▶ [TASK STATEMENT]
Every line of the data below is to be given again as it appears, with the images removed.

▶ [DATASET SECTION]
---+---

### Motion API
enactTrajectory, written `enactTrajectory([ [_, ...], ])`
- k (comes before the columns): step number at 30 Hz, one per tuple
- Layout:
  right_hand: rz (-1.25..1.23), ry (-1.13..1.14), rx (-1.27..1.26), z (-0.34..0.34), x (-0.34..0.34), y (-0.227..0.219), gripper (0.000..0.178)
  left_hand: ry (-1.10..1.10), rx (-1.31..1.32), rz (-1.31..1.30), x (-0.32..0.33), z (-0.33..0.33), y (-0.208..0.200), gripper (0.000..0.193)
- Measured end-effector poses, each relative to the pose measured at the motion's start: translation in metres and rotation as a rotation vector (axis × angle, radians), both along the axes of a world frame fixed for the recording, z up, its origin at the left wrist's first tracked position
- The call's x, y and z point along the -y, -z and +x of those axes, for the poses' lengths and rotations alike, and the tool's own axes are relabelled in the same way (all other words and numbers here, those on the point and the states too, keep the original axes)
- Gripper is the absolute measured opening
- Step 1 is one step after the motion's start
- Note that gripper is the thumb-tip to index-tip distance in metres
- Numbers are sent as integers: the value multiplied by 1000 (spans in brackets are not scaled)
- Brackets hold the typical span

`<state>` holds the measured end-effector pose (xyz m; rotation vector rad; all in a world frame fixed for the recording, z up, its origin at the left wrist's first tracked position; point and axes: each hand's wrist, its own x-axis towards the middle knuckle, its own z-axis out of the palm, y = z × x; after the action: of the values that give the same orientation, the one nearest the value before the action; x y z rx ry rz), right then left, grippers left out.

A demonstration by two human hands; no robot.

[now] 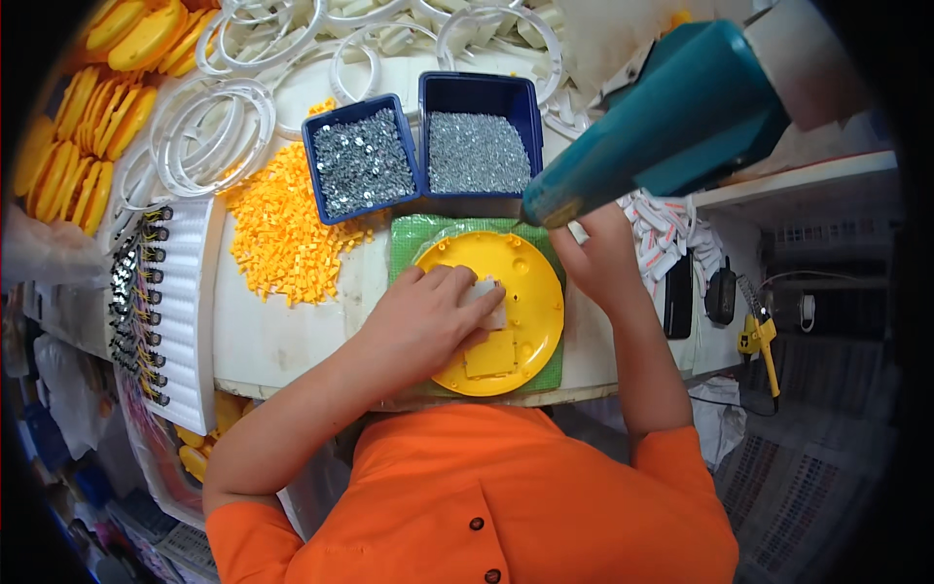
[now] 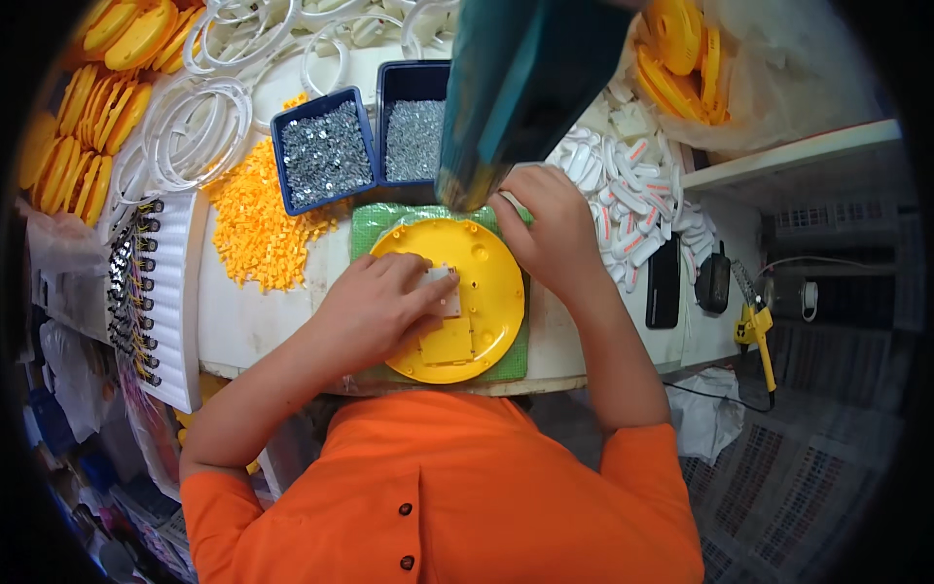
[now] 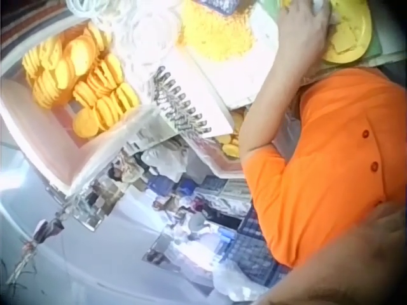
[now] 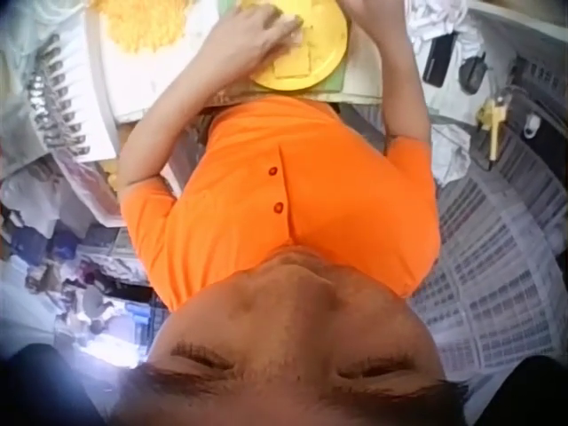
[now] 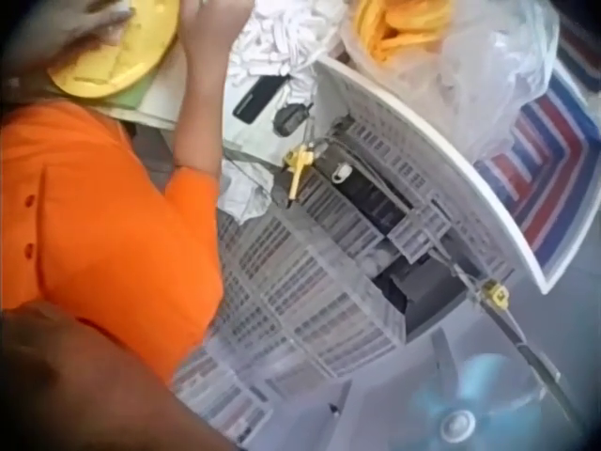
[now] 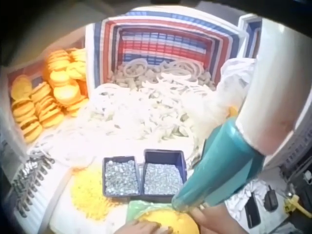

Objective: Assembling electronic or mechanical components into yellow circular plastic housings at a factory workbench.

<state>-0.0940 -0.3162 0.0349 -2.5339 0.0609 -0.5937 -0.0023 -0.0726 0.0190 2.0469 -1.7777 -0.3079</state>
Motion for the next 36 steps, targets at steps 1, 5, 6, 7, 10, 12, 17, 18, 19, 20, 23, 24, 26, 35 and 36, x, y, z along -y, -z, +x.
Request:
enactTrajectory([
  [1, -40, 42, -90, 7, 9, 12, 19, 0, -9, 18, 0, 1, 2, 52],
  [5, 22, -95, 111, 65, 21, 44, 16, -11, -78, -11, 3, 2, 4, 52],
  [6, 25, -112, 115, 79, 25, 51, 16, 44, -7, 17, 5, 3, -2, 51],
  [7, -121, -112, 43, 88, 29, 53, 16, 101, 60, 43, 8, 6, -6, 50],
  [10, -260, -130, -17, 105, 44, 65, 15, 183, 46, 92, 16, 16, -7, 54],
  [12, -238, -144, 5, 110, 48, 69, 13, 171, 29, 64, 11, 19, -2, 53],
  [17, -181, -113, 40, 107, 42, 54, 11, 66, 26, -198, -5, 13, 17, 54],
  [18, -188, -84, 30, 104, 42, 52, 11, 64, -3, -180, -5, 14, 14, 51],
  [19, -192, -80, 31, 99, 43, 50, 11, 62, -31, -163, -4, 14, 10, 47],
  [20, -133, -90, 23, 95, 45, 50, 10, 59, -25, -167, -2, 19, 7, 47],
  [23, -201, -89, 54, 83, 38, 31, 8, -72, -41, -347, 25, 55, -6, 34],
  [24, -329, -90, 93, 79, 32, 22, 8, -165, 45, -350, 38, 69, -9, 30],
  [26, -290, -37, 65, 72, 23, 19, 8, -242, 128, -363, 64, 93, -4, 26],
  [35, -73, 54, -14, 33, 17, 16, 7, -336, 224, -449, 81, 119, 26, 11],
  [36, -40, 63, -22, 25, 14, 17, 7, -340, 220, -446, 80, 118, 28, 11],
])
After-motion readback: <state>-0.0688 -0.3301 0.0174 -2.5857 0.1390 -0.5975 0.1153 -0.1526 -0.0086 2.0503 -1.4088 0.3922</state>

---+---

▶ [SOLUTION FOR THIS PROBLEM]
### Motion API
enactTrajectory, written `enactTrajectory([ [_, ...], ])`
- k (comes before the columns): step number at 30 Hz, one per tuple
- Layout:
  right_hand: rz (-1.25..1.23), ry (-1.13..1.14), rx (-1.27..1.26), z (-0.34..0.34), x (-0.34..0.34), y (-0.227..0.219), gripper (0.000..0.178)
  left_hand: ry (-1.10..1.10), rx (-1.31..1.32), rz (-1.31..1.30), x (-0.32..0.33), z (-0.33..0.33), y (-0.208..0.200), gripper (0.000..0.193)
- Measured end-effector poses, each relative to the pose measured at the motion's start: translation in metres and rotation as a rotation vector (axis × angle, radians), both along the axes of a world frame fixed for the recording, z up, its origin at the left wrist's first tracked position
- The call's x, y and z point along the -y, -z and +x of those axes, for the poses' lengths and rotations alike, and the tool's own axes are relabelled in the same way (all other words and numbers here, those on the point and the states too, keep the original axes)
- Gripper is the absolute measured opening
- Step 1 is one step after the motion's start
- Note that gripper is the thumb-tip to index-tip distance in metres
- Numbers are sent as integers: the value multiplied by 1000 (spans in brackets are not scaled)
- Brackets hold the typical span

`<state>` holds the measured end-effector pose (xyz m; rotation vector rad; all in a world frame fixed for the recording, z up, its origin at the left wrist's first tracked position; point and axes: each hand's wrist, its own x-axis towards the middle knuckle, its own z-axis out of the palm, y = z × x; after the action: of the values that give the same orientation, the one nearest the value before the action; x y z rx ry rz), right then left, grippers left out.

A demonstration by two human hands; no robot.

[now] 
[now] 
[now] 
[now] 
[now] 
[now] 

Objective: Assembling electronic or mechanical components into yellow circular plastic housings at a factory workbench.

<state>-0.0940 -0.3162 0.0349 -2.5339 0.0609 -0.5937 -0.0023 -0.0726 0.0190 2.0469 -1.7777 -0.3079</state>
Motion for the next 36 steps, targets at steps 1, 5, 6, 7, 10, 12, 17, 18, 19, 20, 23, 24, 26, 35 and 36, x, y, z along -y, -z, +x.
Request:
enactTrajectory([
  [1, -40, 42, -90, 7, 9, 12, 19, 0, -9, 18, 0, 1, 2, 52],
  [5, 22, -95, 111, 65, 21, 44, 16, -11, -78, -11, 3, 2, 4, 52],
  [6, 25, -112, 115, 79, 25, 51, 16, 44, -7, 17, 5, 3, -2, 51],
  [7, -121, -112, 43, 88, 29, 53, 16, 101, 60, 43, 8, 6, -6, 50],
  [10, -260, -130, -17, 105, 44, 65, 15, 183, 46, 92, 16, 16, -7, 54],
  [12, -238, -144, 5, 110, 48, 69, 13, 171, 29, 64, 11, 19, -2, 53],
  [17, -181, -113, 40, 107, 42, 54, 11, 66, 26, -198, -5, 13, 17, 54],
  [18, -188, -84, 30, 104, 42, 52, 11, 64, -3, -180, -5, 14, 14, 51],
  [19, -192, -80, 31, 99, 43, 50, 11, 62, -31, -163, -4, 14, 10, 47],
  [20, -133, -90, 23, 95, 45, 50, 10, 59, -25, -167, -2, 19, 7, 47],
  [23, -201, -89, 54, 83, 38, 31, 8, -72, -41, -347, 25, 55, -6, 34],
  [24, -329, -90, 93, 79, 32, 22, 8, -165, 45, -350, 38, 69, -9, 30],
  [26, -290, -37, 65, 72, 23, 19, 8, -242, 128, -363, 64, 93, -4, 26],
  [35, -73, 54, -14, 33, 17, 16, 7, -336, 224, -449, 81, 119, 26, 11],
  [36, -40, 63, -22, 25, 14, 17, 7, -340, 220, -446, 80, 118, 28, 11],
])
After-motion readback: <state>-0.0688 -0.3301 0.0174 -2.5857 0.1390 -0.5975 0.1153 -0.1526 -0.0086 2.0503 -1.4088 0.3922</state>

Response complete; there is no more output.